What you should do:
Give all of the data below again exactly, and drop the images.

Available data:
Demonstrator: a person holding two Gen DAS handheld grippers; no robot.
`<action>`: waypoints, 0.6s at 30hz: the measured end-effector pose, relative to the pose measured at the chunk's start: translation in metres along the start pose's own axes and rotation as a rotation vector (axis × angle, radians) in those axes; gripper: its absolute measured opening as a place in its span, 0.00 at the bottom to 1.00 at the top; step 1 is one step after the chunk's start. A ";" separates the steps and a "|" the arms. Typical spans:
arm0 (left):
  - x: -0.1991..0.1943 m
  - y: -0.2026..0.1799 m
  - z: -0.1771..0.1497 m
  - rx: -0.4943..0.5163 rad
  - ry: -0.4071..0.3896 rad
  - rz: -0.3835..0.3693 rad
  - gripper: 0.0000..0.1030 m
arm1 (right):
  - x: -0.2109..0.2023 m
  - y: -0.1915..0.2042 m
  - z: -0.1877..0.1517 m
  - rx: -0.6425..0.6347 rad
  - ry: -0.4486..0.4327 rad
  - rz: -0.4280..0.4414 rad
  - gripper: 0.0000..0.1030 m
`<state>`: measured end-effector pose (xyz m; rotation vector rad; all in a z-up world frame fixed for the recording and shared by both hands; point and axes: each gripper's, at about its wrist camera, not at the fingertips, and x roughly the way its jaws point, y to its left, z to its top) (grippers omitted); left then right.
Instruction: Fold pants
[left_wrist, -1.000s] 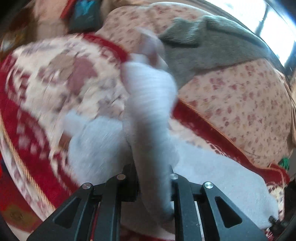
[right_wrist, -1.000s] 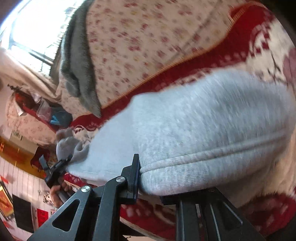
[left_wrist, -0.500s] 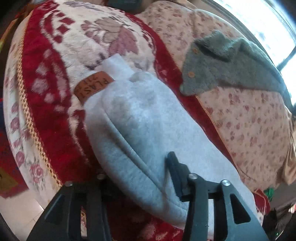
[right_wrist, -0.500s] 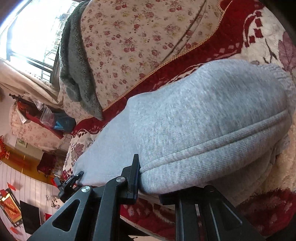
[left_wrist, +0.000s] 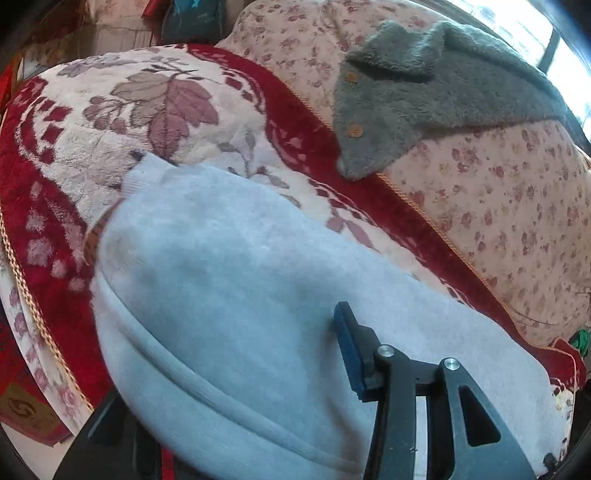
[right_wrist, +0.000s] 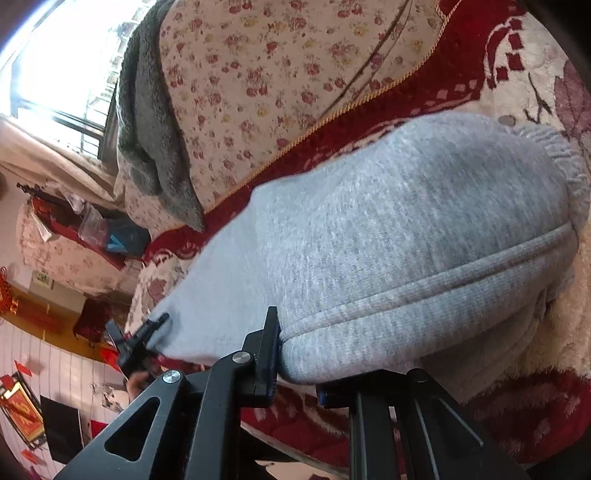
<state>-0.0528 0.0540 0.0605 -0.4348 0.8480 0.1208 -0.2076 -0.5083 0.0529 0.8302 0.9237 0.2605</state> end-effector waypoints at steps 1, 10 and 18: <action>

Response to this exercise:
Demonstrator: a person holding two Gen DAS handheld grippers; no robot.
`<action>`: waypoints, 0.6s at 30hz: the measured end-effector pose, relative to the pose measured at the chunk's start: translation in metres along the start pose's own axes and rotation as a rotation vector (axis × angle, radians) in those axes; gripper: its absolute measured opening as a place in its span, 0.00 at the bottom to 1.00 at the top; step 1 is one step after the chunk's start. A ";" separates the steps and a "|" the arms. Typical spans:
arm0 (left):
  - x: -0.1991..0.1943 m
  - y: -0.2026..0.1799 m
  - z: -0.1771..0.1497 m
  - rx: -0.4943..0.5163 rad
  - ry: -0.4071..0.3896 rad
  - rz: -0.3835..0.3693 rad
  - gripper: 0.0000..0.1030 m
arm1 (right):
  - x: -0.2109..0.2023 m
  - y: -0.1915..0.2042 m
  - z: -0.1877..0.1517 m
  - rx: -0.6425..0.6347 rad
  - ry: -0.4486..0.4327 rad
  - rz: -0.4280..0.4414 rad
  - gripper: 0.0000..0.1030 m
`<state>`: measured end-effector pose (xyz m; rotation vector rad; all in a z-up world frame fixed for the recording and shared by both hands; point and axes: each gripper's, at about its wrist camera, not at the fingertips, and x roughly the way its jaws point, y to its left, z to its top) (grippers omitted); left then right.
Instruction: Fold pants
[left_wrist, -1.000s] 
[right_wrist, -1.000s] 
[left_wrist, -0.500s] 
[right_wrist, -0.500s] 
[left_wrist, +0.000s] 
[right_wrist, +0.000s] 
<state>-0.0528 0.0540 0.0605 -0.4348 0.8480 0.1208 -0.2076 -0.5083 0.0529 0.8302 0.9237 0.2605</state> end-effector waypoints at steps 1, 10 and 18: <action>

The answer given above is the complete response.